Write the data below out in full, exactly as it stands.

## Input data:
——

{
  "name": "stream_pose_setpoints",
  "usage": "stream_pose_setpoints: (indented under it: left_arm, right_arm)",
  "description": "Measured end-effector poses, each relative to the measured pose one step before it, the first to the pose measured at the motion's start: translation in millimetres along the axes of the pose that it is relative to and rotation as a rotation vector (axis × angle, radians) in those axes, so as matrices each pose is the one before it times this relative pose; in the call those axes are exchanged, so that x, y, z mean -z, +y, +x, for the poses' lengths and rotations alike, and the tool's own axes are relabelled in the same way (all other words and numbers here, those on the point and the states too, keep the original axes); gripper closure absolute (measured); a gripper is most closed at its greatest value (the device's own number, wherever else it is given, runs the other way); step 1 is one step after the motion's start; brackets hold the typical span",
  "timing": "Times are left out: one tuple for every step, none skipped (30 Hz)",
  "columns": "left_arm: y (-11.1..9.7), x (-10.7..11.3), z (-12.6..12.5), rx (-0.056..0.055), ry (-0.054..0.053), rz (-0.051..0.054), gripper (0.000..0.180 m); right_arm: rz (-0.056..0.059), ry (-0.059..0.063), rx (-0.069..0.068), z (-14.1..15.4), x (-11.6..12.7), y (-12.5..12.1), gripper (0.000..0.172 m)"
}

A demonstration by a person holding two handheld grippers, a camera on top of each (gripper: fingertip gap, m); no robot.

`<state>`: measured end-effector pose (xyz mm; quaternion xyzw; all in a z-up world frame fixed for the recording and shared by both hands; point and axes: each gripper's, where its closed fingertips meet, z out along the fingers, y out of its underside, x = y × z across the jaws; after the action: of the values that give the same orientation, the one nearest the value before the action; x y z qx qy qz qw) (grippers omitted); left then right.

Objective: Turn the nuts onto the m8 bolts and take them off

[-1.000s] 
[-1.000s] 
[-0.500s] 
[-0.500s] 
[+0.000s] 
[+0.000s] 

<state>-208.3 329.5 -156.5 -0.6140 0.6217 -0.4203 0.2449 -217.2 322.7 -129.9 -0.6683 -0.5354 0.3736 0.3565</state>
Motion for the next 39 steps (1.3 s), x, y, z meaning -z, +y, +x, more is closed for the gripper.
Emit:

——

## Task answer:
{
  "name": "stream_pose_setpoints",
  "usage": "stream_pose_setpoints: (indented under it: left_arm, right_arm)",
  "description": "Measured end-effector poses, each relative to the measured pose one step before it, the first to the pose measured at the motion's start: translation in millimetres along the axes of the pose that it is relative to and rotation as a rotation vector (axis × angle, radians) in those axes, so as matrices each pose is the one before it times this relative pose; in the call those axes are exchanged, so that x, y, z mean -z, +y, +x, for the poses' lengths and rotations alike, and the tool's own axes are relabelled in the same way (all other words and numbers here, those on the point and the states too, keep the original axes); gripper closure absolute (measured); a gripper is most closed at its greatest value (the device's own number, wherever else it is given, runs the other way); step 1 is one step after the motion's start; brackets hold the typical span",
  "timing": "Times are left out: one tuple for every step, none skipped (30 Hz)",
  "columns": "left_arm: y (-11.1..9.7), x (-10.7..11.3), z (-12.6..12.5), rx (-0.056..0.055), ry (-0.054..0.053), rz (-0.051..0.054), gripper (0.000..0.180 m); right_arm: rz (-0.056..0.059), ry (-0.059..0.063), rx (-0.069..0.068), z (-14.1..15.4), x (-11.6..12.7), y (-12.5..12.1), gripper (0.000..0.172 m)"
}

A demonstration by a person holding two handheld grippers, a camera on top of each (gripper: fingertip gap, m); no robot.

`<state>`: measured end-effector pose (xyz mm; quaternion xyzw; all in a z-up world frame fixed for the recording and shared by both hands; point and axes: each gripper's, where its closed fingertips meet, z out along the fingers, y out of its underside, x = y × z across the jaws; after the action: of the values that give the same orientation, the one nearest the value before the action; x y z qx qy qz qw) (grippers omitted); left then right.

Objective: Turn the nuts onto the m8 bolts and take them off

[-1.000s] 
[-1.000s] 
[-0.500s] 
[-0.500s] 
[+0.000s] 
[+0.000s] 

<state>-208.3 329.5 -156.5 -0.6140 0.6217 -0.4203 0.2449 -217.2 322.7 -129.9 -0.6683 -0.5354 0.3736 0.3565</state>
Motion for the next 39 steps (1.3 s), x, y, z meaning -z, +y, +x, more is closed for the gripper.
Emit:

The output has been given in full.